**Task prompt:** Once every line holding "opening" in the listing below has been found, give their number and nothing more.

**Source material:**
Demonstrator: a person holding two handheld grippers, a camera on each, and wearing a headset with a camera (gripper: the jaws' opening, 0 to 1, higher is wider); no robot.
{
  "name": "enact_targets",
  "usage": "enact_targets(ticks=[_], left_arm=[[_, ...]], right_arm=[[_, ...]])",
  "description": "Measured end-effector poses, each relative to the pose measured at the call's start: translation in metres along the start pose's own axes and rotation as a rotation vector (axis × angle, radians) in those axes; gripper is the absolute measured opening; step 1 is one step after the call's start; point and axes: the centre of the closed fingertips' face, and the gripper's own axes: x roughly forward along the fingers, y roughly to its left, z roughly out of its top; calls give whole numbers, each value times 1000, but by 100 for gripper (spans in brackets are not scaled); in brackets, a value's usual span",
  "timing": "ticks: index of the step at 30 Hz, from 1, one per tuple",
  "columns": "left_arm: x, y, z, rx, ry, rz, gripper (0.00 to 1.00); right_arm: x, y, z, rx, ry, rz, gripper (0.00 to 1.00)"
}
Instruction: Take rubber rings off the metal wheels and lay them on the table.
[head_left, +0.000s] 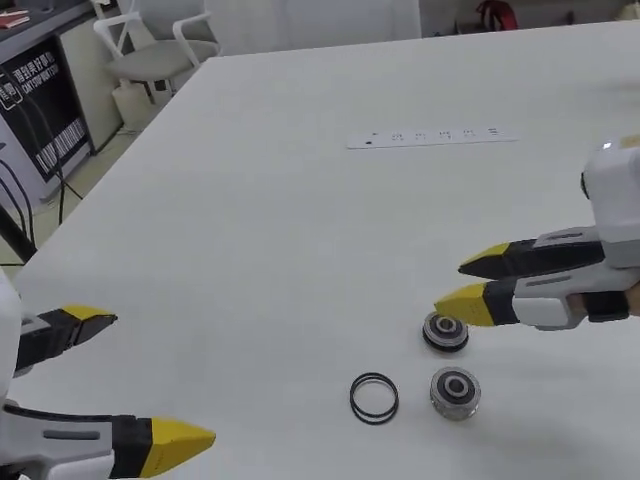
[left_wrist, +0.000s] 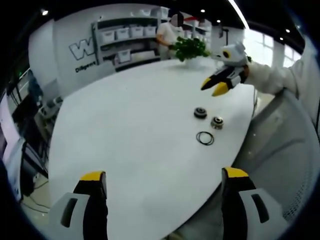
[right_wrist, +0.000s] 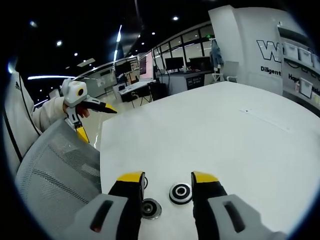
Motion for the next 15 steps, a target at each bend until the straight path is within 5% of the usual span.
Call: enact_targets(ticks=[15], left_arm=[[-5,7,24,39,-34,0,97]], right_arm=[[-23,-18,-16,-12,-22,-51,63]])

**Output:** 2